Coupling Growth, Flow, and Optimization in Complex Systems
Integrating biological growth and fluid dynamics across vast design spaces
Cells in a large bioreactor don’t sit still: they circulate, and where they go determines what they experience. A cell passing through a high-shear zone and then drifting into an oxygen-depleted region has accumulated an exposure history that shapes whether it grows, stresses, or dies. Well-mixed models average over that history and erase the variance in exposure history that predicts whether a cell grows or fails.
Predicting population-level growth from those histories requires fusing two qualitatively different inputs: hydrodynamic exposure histories and process-state variables such as inoculum density, dissolved oxygen, and culture pH. Experiments are expensive, most operating regimes are sparsely observed, and the joint input space over both fields is large. A model that produces a confident prediction in a well-sampled regime and an equally confident one in a regime it has never seen is not useful. It is wrong in ways that are invisible until something fails.
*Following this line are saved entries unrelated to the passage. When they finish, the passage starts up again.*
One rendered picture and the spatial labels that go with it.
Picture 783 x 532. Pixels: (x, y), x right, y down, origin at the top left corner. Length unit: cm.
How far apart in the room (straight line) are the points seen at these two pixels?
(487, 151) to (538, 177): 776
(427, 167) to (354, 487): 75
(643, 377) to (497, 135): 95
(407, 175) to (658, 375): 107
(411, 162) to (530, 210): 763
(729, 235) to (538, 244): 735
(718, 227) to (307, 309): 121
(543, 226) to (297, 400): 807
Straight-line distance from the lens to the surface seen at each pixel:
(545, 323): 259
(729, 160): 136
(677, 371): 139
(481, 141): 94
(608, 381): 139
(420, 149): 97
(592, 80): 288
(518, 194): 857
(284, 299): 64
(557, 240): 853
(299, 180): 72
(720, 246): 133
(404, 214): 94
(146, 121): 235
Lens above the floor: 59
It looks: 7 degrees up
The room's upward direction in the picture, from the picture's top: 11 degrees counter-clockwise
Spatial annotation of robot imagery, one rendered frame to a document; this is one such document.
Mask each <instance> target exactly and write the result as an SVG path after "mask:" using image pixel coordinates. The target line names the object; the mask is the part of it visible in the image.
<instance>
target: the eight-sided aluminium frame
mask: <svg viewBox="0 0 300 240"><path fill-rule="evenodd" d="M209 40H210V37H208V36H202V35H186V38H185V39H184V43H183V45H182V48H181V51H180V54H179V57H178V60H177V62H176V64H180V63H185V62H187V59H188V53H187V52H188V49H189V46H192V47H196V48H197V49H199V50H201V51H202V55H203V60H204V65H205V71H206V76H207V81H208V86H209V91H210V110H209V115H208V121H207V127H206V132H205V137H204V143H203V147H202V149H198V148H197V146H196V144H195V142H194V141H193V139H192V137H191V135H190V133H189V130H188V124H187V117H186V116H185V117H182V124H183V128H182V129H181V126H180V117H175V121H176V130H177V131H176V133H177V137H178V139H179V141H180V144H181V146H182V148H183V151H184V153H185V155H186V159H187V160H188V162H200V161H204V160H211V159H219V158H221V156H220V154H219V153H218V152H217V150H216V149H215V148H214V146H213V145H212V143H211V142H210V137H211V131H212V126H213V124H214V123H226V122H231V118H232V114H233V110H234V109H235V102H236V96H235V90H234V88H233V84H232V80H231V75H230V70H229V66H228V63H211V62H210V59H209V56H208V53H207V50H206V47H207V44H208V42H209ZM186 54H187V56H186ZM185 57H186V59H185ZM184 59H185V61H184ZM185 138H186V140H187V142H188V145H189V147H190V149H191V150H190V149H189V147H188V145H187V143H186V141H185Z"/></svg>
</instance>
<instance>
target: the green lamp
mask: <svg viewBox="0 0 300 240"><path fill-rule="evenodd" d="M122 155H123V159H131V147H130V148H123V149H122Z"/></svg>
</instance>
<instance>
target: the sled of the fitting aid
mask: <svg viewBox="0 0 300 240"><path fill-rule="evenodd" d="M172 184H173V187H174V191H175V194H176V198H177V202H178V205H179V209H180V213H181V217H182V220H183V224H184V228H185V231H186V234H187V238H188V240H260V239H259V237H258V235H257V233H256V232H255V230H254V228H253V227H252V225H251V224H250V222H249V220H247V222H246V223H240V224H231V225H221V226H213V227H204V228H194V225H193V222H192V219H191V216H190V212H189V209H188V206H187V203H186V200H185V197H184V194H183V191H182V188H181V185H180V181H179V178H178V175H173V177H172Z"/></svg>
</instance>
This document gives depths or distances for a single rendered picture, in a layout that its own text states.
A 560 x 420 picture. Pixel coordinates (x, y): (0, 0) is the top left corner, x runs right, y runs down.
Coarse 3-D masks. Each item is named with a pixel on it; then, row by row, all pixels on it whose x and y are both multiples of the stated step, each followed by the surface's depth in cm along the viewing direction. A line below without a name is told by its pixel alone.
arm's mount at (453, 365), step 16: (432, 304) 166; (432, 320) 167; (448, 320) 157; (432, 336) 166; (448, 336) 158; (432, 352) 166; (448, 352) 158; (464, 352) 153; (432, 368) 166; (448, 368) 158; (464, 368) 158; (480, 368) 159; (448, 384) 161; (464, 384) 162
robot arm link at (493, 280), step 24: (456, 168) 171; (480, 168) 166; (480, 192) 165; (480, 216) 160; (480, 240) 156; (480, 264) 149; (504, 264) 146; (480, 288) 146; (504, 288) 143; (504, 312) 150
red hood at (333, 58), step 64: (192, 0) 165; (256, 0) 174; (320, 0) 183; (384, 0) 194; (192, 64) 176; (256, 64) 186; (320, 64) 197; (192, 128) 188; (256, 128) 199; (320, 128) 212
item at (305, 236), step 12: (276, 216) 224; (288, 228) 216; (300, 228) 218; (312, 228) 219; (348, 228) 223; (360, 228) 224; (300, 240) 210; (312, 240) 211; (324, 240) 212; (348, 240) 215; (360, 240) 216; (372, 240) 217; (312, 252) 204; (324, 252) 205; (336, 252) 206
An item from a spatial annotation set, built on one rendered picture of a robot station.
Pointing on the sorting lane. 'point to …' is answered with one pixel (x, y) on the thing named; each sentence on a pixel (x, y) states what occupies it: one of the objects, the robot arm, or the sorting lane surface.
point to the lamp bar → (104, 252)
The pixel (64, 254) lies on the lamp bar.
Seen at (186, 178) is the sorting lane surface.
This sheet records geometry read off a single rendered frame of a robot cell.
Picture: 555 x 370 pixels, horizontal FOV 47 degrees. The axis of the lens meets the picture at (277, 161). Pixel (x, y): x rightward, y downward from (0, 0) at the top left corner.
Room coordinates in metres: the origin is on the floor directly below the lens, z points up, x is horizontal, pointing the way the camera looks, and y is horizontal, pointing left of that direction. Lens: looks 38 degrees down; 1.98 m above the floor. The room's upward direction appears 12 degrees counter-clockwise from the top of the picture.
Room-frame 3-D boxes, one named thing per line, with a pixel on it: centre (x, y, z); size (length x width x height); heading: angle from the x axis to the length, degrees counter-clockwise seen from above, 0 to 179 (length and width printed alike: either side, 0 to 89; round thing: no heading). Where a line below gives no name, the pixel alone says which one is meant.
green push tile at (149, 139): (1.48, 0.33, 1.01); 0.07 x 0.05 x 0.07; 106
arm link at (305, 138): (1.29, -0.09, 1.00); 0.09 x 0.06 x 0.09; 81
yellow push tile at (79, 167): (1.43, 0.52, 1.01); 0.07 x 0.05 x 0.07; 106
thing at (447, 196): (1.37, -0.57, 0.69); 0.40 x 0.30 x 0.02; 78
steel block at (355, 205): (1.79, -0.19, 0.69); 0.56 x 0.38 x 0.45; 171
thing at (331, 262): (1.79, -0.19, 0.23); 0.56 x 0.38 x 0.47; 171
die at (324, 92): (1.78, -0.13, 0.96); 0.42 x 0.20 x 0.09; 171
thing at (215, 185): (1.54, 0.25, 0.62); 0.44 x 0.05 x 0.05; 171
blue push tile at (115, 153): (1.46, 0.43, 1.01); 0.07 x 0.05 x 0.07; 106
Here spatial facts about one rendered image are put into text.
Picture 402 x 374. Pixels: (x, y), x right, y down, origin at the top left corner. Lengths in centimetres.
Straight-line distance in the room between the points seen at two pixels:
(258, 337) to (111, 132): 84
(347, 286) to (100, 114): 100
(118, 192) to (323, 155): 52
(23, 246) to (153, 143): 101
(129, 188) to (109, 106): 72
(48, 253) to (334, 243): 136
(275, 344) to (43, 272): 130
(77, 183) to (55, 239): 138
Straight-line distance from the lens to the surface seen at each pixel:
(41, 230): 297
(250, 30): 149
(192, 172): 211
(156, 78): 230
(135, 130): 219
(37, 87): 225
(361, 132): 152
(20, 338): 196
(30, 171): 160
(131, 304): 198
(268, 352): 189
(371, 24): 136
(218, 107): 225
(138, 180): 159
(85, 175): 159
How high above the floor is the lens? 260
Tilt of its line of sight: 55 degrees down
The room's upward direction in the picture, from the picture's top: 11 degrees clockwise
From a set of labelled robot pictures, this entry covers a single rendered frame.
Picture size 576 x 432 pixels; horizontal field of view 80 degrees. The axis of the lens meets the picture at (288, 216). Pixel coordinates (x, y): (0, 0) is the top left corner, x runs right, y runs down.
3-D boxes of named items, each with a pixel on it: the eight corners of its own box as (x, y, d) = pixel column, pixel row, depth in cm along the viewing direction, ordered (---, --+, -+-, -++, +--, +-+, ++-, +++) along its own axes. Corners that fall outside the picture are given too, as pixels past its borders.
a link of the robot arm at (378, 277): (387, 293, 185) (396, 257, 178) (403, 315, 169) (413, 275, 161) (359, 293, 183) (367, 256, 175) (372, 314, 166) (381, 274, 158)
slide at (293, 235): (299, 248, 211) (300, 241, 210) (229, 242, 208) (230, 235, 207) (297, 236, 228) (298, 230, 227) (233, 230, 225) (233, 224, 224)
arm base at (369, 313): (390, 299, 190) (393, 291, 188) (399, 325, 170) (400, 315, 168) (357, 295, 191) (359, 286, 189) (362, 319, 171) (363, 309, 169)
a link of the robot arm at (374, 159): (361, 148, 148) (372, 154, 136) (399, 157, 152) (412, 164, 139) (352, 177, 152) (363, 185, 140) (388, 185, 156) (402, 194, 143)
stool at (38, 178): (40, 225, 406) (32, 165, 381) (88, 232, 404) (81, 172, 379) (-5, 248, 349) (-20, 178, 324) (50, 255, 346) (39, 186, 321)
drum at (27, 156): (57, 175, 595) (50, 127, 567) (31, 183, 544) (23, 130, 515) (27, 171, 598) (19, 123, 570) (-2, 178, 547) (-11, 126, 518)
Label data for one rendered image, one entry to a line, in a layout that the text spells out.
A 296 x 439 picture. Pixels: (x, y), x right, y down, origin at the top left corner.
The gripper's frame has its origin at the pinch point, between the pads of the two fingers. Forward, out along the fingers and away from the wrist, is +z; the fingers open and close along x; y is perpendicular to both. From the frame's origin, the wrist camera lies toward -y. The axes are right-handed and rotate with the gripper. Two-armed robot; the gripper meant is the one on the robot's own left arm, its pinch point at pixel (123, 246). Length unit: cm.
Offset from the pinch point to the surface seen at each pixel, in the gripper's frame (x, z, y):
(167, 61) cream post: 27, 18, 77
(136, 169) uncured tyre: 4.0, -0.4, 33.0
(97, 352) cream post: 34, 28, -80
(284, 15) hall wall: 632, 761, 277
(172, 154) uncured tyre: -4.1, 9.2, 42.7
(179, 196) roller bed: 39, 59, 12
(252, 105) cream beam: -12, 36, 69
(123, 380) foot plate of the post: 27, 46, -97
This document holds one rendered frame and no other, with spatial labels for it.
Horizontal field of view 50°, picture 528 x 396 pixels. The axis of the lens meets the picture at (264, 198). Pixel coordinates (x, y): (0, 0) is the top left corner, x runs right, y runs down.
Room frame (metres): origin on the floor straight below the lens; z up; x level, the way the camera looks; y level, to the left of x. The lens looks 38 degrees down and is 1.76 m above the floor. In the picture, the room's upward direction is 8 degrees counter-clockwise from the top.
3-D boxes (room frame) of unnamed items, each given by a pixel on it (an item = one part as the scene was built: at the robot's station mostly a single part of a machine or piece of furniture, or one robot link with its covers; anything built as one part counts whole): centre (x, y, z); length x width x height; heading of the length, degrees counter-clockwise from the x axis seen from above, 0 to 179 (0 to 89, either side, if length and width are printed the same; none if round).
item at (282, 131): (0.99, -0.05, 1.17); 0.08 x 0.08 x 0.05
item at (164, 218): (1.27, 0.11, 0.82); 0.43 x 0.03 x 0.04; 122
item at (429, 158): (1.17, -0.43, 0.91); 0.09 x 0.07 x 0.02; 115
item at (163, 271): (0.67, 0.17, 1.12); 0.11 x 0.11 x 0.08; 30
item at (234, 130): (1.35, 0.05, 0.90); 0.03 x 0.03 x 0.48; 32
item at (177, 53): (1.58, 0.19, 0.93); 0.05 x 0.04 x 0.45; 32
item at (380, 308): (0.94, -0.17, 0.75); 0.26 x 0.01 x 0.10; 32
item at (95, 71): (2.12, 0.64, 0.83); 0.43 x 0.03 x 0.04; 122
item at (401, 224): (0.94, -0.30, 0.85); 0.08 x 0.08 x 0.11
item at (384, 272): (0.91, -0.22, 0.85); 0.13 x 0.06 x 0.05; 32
We extend the cooperative training framework of Yi & Bessa, which disentangles aleatoric and epistemic uncertainty in single-field regression, to the multi-field setting, and build a cooperative Bayesian fusion architecture with field-specific encoders for mechanics and biology and a learned fusion map trained so that epistemic uncertainty rises only where joint coverage is sparse and registers disagreement between fields as a distinguishable signal, rather than folding it into an undifferentiated variance term. Concretely, the conflict is the posterior variance of the fused predictive mean:
\[u_\text{epi}(x_\text{mech}, x_\text{bio}) \approx \operatorname{Var}_{p(\eta \mid \mathcal{D})}\!\bigl[\mu_\eta(x_\text{mech}, x_\text{bio})\bigr]\]That conflict signal is the key deliverable the single-field baseline does not provide: when the hydrodynamic and biological encoders give locally divergent signals, the model flags it rather than masking it.
The first test is a regression problem: given fixed-window summaries of a cell population’s hydrodynamic exposure history and process-state variables, predict biomass growth-rate deviation relative to a well-supported operating regime. The task is small enough to validate the uncertainty diagnostics carefully: does the epistemic term rise where joint coverage is sparse? Does it register source conflict rather than hide it? Those are the diagnostics the architecture must pass, while retaining the two-field structure that deterministic fusion approaches cannot preserve without collapsing into overconfident point predictions in sparse regions. The architecture targets the two-field case; whether cooperative Bayesian fusion remains well-calibrated as source fields multiply, and whether Gaussian predictive heads hold or mixture and flow-based alternatives become necessary.